• **Aim of the exercise**
Below is some data. Retype exactly the lines starting at the one with "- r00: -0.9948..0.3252" and ending at the one with "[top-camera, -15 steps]".

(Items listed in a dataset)

==================================================

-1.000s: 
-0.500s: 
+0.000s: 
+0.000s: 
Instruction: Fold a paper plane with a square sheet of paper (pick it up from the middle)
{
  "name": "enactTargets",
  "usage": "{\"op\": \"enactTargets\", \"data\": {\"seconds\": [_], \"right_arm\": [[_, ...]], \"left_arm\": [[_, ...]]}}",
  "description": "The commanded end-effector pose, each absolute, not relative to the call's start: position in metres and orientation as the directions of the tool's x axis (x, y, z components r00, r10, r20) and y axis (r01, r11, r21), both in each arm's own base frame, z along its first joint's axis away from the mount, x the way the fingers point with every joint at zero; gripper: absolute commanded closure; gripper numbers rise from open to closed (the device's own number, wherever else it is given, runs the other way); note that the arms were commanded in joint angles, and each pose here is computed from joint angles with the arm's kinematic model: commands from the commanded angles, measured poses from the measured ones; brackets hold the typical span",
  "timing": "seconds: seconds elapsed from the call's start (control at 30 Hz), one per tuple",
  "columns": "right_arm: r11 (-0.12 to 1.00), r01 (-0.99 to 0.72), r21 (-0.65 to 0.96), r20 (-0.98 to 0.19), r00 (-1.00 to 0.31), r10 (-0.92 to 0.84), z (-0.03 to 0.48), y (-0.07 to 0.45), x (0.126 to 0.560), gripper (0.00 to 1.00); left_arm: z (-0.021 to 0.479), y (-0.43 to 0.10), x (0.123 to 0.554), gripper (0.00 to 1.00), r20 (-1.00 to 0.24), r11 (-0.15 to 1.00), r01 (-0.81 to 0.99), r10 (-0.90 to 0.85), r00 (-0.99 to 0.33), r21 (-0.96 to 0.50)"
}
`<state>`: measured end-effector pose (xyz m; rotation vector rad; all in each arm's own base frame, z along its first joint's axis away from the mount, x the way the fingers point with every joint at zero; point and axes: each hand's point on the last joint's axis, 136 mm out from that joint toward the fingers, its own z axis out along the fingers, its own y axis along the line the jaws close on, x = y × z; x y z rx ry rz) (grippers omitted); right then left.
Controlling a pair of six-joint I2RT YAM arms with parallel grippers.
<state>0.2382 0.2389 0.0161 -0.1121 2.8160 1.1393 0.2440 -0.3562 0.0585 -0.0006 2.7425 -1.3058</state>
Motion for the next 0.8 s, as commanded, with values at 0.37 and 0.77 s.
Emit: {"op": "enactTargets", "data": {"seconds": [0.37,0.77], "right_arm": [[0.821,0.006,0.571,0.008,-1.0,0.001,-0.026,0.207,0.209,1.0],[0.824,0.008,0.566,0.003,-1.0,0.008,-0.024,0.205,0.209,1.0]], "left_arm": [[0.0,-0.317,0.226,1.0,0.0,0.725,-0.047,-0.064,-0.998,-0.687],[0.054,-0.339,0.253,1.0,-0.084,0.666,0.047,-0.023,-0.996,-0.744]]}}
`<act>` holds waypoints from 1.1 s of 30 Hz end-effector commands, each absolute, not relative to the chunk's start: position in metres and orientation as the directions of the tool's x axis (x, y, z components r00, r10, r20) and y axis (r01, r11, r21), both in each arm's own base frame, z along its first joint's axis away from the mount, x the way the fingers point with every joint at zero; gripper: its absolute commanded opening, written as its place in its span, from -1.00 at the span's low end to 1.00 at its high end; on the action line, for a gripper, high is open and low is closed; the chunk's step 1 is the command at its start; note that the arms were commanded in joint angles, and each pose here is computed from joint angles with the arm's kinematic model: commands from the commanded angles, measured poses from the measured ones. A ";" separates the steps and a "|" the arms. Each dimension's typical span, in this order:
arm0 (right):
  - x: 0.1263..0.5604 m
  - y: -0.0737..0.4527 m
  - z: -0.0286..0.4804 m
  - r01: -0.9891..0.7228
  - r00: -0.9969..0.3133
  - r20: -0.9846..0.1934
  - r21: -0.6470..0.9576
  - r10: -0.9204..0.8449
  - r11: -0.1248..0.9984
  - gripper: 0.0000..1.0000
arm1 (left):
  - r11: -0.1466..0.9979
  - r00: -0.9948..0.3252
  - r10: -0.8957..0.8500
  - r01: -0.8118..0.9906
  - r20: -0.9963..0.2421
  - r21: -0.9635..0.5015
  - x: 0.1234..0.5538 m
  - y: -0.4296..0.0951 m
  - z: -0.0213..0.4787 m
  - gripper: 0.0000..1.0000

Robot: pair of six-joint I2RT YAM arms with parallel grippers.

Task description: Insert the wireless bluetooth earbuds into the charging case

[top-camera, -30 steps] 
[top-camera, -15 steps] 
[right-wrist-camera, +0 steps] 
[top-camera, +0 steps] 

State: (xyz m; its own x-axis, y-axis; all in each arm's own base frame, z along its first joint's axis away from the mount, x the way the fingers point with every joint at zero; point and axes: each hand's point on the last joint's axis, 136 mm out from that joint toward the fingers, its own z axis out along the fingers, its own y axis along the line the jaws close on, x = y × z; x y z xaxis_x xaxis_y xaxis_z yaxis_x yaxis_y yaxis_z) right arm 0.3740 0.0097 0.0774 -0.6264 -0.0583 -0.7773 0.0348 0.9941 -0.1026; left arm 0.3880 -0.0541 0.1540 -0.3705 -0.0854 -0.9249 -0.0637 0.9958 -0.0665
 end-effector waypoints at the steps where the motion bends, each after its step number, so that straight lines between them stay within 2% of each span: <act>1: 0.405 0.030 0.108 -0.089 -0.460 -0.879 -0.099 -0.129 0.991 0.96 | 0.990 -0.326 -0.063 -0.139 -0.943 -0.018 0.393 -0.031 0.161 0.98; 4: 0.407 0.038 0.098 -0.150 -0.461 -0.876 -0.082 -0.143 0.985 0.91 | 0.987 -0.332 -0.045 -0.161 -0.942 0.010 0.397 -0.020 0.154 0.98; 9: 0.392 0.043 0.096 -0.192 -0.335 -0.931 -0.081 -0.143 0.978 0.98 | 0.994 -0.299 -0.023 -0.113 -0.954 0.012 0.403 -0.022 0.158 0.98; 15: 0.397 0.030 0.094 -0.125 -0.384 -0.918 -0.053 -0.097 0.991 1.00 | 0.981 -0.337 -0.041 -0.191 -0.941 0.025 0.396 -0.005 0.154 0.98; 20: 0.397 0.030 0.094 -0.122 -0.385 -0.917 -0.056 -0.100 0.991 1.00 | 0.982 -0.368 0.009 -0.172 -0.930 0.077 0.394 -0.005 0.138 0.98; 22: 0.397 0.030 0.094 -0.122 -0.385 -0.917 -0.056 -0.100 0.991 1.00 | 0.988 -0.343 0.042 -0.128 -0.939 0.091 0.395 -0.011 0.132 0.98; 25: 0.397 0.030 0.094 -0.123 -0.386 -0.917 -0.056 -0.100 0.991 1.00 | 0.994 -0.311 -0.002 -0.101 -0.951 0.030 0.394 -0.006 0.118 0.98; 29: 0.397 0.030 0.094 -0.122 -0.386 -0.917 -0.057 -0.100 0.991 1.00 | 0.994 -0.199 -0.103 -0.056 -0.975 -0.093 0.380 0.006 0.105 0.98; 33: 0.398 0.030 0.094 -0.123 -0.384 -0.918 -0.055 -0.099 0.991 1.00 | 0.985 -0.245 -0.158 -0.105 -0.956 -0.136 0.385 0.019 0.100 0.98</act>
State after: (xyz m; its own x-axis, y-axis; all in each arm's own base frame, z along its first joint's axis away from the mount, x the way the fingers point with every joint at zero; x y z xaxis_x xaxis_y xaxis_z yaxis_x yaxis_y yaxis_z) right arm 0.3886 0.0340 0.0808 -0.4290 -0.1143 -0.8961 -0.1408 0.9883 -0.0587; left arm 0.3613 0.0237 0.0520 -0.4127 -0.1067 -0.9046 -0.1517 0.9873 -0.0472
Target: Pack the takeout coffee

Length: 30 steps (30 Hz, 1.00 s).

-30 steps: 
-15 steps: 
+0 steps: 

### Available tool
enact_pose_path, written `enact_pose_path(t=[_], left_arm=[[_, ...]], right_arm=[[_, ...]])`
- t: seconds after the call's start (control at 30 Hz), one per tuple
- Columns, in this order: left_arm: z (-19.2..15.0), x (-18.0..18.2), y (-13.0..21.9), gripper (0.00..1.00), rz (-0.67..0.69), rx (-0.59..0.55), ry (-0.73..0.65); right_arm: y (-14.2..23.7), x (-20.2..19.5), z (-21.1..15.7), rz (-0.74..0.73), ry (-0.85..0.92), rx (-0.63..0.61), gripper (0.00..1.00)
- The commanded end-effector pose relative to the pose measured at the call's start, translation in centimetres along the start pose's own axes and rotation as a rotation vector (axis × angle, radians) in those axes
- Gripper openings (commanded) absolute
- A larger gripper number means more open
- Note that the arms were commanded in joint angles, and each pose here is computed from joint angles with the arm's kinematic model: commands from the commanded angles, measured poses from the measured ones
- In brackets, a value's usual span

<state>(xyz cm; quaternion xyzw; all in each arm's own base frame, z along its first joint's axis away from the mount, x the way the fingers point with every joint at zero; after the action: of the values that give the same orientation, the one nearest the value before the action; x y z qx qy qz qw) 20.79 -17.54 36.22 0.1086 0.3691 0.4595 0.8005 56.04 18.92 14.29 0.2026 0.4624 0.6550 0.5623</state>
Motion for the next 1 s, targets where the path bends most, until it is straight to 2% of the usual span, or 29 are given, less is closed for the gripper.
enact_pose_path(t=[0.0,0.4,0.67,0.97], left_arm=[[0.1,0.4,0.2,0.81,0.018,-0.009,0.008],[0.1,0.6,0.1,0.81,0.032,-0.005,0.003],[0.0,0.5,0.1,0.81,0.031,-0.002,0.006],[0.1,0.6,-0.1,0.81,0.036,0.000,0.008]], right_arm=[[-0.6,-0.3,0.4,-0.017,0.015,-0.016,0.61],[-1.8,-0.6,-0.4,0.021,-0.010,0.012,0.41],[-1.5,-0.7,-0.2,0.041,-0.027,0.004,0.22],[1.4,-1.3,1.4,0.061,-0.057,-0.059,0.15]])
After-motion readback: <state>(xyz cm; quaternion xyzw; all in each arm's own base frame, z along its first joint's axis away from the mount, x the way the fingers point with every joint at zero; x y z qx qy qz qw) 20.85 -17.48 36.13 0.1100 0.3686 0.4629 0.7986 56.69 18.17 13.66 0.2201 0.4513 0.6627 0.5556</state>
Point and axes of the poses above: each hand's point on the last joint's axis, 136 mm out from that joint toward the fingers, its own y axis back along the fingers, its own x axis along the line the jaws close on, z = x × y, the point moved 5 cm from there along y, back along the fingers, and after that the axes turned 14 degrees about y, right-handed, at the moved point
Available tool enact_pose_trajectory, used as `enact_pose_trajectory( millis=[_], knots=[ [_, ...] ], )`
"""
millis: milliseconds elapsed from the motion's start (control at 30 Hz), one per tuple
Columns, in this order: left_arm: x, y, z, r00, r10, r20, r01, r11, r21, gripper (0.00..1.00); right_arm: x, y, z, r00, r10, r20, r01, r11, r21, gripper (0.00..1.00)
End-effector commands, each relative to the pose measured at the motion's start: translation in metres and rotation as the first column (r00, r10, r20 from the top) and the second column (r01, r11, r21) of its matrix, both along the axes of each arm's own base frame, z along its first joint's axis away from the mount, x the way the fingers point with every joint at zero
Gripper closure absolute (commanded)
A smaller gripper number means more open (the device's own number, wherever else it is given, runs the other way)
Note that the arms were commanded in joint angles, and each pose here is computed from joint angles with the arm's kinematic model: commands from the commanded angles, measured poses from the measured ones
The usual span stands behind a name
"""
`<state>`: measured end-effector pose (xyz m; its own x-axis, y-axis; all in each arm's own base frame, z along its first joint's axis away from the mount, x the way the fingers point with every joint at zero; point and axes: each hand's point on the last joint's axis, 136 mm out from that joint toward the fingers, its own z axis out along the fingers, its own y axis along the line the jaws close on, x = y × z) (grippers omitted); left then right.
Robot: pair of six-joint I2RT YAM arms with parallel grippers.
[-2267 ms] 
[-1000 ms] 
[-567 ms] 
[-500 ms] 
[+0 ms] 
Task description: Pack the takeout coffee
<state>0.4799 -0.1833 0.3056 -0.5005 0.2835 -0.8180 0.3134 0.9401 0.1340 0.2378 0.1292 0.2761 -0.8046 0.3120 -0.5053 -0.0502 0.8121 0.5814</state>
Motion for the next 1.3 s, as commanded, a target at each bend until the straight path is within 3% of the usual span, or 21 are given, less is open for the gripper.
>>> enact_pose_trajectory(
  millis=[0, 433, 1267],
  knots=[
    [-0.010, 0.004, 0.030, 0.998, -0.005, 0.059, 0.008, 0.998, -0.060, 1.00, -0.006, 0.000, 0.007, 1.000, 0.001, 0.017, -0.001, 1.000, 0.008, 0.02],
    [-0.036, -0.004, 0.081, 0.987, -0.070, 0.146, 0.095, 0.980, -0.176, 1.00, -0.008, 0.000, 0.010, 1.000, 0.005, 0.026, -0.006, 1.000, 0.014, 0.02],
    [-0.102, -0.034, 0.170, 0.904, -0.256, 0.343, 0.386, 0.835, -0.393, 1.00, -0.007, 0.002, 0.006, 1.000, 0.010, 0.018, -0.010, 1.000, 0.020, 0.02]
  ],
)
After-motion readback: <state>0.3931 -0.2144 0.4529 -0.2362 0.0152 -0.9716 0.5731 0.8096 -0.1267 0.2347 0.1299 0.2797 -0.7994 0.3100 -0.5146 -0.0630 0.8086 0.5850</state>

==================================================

• **Answer to this exercise**
  - r00: -0.9948..0.3252
  - r10: -0.8957..0.8500
  - r01: -0.8118..0.9906
  - r20: -0.9963..0.2421
  - r21: -0.9635..0.5015
  - x: 0.1234..0.5538 m
  - y: -0.4296..0.0951 m
  - z: -0.0213..0.4787 m
  - gripper: 0.0000..1.0000

Robot: pair of six-joint I2RT YAM arms with parallel grippers.

Task description: Insert the wireless bluetooth earbuds into the charging case

[top-camera, -30 steps] 
[top-camera, -15 steps] 

No part of the exercise remains open.